§ EXERCISE OBJECTIVE
Output the data word for word. Begin at its first line and end at the line with "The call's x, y".

### SUPPLIED RECORDS ###

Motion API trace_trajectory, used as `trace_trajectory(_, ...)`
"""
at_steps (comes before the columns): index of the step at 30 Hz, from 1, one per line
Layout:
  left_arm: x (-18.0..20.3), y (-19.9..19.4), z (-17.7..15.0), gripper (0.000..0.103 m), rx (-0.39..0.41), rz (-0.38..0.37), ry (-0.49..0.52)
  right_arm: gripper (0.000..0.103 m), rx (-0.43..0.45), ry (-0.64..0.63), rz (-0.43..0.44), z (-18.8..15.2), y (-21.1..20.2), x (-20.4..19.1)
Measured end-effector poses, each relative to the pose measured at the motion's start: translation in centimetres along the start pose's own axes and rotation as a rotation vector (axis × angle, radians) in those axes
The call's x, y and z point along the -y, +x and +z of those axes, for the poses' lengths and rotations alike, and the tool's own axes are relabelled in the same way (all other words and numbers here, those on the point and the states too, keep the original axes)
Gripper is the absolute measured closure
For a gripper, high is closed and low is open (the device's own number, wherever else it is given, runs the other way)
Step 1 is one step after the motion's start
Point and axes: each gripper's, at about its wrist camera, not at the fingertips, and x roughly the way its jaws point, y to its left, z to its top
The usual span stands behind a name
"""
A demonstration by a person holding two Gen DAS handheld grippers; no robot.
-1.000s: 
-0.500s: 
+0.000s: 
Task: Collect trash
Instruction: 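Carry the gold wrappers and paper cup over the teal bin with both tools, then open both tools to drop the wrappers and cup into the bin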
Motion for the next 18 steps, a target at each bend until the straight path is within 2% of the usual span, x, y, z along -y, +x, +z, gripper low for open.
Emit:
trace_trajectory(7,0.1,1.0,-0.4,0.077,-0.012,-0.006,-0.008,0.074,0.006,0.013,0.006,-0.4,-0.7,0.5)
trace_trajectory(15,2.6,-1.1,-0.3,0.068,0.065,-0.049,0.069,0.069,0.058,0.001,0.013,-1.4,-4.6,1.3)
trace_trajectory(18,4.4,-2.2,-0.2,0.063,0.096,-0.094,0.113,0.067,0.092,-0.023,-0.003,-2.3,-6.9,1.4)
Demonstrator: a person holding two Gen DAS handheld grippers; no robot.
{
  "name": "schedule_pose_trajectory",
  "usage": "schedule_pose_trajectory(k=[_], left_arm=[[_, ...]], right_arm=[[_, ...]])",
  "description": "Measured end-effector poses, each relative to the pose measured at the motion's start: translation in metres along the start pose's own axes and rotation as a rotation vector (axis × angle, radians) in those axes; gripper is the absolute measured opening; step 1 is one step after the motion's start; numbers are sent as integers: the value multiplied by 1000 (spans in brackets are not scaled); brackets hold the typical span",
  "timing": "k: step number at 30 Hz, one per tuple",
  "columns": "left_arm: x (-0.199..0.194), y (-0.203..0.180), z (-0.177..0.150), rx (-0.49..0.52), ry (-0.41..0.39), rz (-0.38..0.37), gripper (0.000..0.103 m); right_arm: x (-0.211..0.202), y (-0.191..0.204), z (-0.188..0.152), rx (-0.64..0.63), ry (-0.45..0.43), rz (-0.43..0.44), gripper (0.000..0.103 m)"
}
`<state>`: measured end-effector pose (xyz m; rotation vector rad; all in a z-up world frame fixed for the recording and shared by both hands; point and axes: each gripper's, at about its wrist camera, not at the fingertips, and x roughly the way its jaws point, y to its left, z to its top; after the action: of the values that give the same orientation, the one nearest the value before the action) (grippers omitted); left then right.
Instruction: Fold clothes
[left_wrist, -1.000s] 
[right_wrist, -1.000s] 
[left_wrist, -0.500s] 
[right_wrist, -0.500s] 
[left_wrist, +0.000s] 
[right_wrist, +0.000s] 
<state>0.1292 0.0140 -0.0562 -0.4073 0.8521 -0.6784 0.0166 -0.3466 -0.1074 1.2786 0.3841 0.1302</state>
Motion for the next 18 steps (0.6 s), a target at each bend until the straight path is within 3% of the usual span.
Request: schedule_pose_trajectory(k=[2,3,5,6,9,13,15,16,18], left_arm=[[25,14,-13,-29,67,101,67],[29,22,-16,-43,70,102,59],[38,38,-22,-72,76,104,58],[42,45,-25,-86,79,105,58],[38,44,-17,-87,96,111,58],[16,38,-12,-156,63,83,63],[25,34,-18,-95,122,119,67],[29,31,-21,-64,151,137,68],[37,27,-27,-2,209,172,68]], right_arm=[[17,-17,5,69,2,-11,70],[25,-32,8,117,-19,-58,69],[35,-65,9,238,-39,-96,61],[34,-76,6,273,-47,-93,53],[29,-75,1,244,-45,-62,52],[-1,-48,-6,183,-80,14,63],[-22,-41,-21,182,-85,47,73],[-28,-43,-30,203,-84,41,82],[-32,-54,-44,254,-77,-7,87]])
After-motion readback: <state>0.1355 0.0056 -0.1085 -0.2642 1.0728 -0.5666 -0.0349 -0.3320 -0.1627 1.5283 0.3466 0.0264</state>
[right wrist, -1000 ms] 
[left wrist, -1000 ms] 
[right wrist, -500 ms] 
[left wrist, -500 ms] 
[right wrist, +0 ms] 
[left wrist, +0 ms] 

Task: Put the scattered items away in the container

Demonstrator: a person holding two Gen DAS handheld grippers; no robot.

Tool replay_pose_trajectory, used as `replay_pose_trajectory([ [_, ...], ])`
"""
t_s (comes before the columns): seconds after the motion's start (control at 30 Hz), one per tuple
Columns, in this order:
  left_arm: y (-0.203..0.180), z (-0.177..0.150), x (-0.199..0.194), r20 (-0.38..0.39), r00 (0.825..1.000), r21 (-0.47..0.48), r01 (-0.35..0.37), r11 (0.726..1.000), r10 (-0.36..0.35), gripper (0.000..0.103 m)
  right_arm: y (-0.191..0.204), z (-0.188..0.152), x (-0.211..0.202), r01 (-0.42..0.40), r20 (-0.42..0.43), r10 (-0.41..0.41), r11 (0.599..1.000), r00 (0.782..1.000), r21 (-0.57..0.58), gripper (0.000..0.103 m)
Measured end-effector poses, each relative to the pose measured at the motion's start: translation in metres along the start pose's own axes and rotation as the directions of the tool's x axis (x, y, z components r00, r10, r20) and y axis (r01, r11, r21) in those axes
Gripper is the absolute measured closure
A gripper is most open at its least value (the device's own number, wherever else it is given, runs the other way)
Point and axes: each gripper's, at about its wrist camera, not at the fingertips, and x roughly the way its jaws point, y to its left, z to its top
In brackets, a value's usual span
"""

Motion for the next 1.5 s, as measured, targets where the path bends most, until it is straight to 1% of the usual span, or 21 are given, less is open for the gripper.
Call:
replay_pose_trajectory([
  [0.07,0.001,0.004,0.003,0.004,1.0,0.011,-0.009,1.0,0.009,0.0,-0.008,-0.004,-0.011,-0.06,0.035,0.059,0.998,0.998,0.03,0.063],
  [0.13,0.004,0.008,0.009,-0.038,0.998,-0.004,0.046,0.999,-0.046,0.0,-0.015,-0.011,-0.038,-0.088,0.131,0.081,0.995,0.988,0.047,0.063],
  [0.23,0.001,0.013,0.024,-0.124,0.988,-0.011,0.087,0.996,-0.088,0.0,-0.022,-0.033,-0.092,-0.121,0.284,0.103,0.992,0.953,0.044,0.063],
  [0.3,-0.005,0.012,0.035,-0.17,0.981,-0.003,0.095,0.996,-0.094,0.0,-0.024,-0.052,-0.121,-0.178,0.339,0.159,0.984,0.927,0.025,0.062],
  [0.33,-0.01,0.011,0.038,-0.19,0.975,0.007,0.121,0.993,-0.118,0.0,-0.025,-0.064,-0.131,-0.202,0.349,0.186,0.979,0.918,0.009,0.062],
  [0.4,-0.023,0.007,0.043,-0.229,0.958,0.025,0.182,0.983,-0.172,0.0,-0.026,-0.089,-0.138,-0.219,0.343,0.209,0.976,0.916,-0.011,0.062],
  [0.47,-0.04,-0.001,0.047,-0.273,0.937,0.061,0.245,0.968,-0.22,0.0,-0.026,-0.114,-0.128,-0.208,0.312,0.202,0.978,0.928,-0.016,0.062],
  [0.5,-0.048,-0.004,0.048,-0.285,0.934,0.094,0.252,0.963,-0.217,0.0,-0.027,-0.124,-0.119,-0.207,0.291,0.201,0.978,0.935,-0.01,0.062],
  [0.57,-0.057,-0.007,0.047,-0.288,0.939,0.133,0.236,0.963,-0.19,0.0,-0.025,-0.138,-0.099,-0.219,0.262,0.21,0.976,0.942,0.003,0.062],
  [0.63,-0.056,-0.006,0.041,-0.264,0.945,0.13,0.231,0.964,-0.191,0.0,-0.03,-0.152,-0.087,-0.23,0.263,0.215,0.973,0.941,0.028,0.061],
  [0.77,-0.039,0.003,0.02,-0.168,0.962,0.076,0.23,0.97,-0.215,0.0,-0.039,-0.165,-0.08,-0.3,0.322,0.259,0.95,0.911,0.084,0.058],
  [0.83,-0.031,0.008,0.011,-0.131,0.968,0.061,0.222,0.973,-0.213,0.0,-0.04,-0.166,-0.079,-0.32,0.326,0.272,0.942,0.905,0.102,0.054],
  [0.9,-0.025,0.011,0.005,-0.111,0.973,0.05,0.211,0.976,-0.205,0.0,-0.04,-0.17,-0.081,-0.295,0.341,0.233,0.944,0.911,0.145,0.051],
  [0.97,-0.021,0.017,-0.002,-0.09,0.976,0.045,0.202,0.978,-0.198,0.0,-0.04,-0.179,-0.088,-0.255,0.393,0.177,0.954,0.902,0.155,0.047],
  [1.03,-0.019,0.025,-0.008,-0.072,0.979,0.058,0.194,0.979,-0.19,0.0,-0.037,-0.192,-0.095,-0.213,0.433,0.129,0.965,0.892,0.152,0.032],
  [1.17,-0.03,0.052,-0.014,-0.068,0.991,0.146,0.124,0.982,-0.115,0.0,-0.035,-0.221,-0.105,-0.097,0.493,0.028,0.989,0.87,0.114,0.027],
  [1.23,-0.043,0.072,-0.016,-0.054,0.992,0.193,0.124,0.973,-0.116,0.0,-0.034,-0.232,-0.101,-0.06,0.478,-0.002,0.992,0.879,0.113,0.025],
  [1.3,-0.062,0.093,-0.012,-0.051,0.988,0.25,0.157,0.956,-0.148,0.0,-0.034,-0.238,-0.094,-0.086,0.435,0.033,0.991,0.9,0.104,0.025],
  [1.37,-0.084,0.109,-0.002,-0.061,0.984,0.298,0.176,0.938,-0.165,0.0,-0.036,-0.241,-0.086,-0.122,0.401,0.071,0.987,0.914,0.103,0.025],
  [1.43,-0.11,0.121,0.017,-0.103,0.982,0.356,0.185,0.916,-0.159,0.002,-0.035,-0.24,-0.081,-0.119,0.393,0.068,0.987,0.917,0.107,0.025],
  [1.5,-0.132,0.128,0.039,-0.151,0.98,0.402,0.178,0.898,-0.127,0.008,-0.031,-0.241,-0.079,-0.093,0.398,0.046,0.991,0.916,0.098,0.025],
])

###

§ TASK OUTPUT
Motion API trace_trajectory, used as `trace_trajectory(_, ...)`
"""
at_steps (comes before the columns): index of the step at 30 Hz, from 1, one per line
Layout:
  left_arm: x (-18.0..20.3), y (-19.9..19.4), z (-17.7..15.0), gripper (0.000..0.103 m), rx (-0.39..0.41), rz (-0.38..0.37), ry (-0.49..0.52)
  right_arm: gripper (0.000..0.103 m), rx (-0.43..0.45), ry (-0.64..0.63), rz (-0.43..0.44), z (-18.8..15.2), y (-21.1..20.2), x (-20.4..19.1)
Measured end-effector poses, each relative to the pose measured at the motion's start: translation in centimetres along the start pose's own axes and rotation as a rotation vector (axis × angle, radians) in those axes
The call's x, y and z point along the -y, +x and +z of those axes, for the poses' lengths and rotations alike, and the tool's own axes are relabelled in the same way (all other words and numbers here, those on the point and the states too, keep the original axes)

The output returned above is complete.